◆ **Work item**
When a line of the records contains "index", copy it.

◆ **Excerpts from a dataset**
== Segment start ==
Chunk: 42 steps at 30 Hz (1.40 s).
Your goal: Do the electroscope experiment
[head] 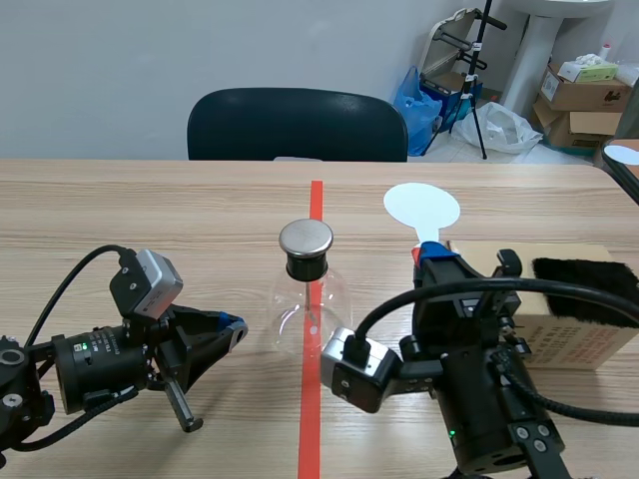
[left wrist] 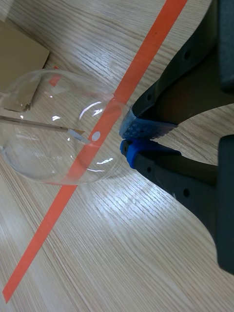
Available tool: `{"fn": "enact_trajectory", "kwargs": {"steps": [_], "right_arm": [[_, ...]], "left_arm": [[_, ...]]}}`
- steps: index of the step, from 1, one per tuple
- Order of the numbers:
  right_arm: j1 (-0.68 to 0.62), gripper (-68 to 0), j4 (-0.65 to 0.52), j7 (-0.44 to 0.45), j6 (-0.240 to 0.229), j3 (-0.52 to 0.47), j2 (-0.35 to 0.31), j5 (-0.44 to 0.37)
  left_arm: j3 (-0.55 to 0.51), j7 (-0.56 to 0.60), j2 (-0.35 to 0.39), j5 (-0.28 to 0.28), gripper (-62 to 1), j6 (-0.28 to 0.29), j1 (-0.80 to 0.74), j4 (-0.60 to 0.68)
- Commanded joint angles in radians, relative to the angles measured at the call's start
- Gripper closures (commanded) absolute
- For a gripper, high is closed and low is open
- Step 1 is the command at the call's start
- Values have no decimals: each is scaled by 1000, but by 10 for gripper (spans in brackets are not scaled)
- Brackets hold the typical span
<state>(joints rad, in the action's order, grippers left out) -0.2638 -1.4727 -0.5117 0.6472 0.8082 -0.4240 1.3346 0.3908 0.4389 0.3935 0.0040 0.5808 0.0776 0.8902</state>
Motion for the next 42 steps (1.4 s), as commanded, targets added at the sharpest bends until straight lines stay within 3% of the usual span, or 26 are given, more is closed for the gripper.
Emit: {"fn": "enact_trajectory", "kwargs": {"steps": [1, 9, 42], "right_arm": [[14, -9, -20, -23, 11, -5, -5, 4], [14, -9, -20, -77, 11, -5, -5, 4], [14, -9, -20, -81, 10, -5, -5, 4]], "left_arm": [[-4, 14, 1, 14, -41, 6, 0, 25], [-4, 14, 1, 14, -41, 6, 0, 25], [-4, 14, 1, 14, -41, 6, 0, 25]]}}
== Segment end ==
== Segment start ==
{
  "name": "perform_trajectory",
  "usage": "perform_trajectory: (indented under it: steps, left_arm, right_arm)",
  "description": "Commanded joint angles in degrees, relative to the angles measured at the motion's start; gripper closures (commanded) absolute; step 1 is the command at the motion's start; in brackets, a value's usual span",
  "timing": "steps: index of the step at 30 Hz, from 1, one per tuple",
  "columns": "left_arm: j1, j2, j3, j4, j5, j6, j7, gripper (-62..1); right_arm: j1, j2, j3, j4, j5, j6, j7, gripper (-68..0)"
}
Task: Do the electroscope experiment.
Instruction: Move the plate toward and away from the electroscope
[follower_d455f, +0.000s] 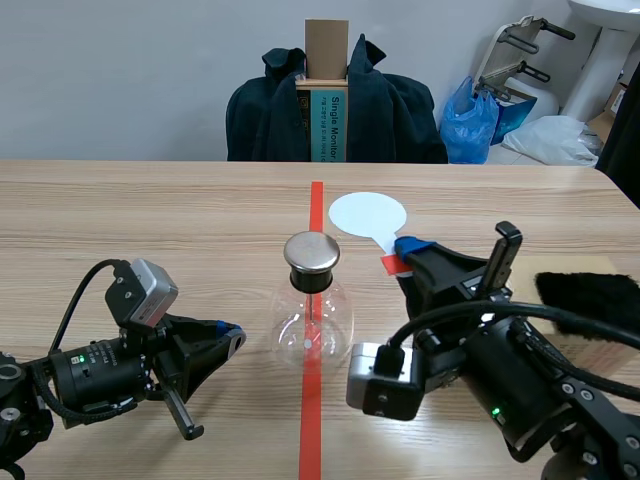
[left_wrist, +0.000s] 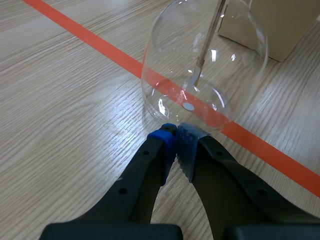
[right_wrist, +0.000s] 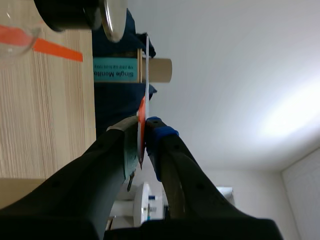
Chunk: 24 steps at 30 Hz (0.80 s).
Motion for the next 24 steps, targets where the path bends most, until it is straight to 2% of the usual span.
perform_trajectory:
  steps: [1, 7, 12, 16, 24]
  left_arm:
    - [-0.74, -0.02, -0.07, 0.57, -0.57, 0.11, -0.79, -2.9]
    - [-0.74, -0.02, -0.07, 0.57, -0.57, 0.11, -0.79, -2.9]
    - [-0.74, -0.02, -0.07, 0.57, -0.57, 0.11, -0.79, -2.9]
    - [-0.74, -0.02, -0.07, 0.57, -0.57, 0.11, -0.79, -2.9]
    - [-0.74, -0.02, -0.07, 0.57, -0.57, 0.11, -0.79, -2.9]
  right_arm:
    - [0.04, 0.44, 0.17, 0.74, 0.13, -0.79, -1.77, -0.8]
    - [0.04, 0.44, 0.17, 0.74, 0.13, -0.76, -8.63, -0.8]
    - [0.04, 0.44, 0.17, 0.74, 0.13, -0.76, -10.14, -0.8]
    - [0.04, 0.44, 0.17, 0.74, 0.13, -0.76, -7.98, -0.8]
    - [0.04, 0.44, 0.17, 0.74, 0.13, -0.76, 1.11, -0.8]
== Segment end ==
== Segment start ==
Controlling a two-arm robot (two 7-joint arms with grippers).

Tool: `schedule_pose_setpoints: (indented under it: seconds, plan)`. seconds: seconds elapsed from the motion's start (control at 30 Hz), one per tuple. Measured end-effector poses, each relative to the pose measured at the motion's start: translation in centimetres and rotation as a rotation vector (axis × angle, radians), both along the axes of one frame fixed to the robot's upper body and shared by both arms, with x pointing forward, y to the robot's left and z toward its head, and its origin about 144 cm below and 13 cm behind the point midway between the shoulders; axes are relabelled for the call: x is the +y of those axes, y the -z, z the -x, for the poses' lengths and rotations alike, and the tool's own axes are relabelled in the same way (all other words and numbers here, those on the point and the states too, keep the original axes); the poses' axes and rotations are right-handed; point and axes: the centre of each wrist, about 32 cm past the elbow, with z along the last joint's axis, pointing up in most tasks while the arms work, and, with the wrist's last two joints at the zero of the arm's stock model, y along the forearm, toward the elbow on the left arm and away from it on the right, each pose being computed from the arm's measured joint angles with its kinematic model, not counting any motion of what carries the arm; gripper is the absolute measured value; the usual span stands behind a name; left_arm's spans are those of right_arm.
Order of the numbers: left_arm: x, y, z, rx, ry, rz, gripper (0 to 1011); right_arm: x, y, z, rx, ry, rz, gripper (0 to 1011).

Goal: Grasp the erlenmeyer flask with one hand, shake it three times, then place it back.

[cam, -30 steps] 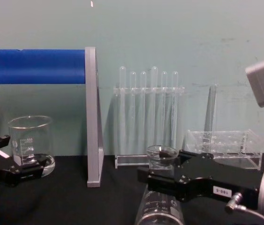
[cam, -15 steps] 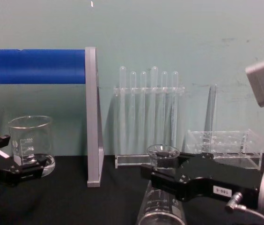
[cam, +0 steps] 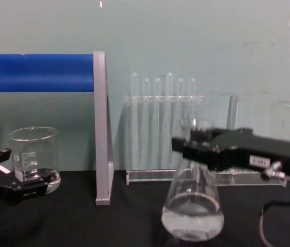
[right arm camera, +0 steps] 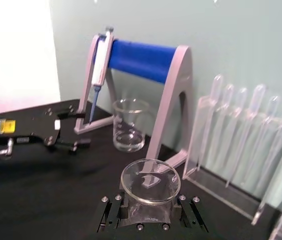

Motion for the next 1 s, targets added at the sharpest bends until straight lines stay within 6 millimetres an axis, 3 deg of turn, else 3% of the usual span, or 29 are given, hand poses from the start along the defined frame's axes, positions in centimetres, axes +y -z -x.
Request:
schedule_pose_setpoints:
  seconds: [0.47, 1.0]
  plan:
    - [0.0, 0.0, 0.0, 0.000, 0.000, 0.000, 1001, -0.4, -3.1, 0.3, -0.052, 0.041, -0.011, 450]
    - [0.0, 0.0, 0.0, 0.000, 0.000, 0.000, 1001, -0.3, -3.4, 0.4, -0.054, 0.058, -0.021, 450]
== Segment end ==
◆ **Exercise response**
- steps: index of the step, from 1, one per tuple
  "timing": "steps: index of the step at 30 Hz, from 1, one per tuple",

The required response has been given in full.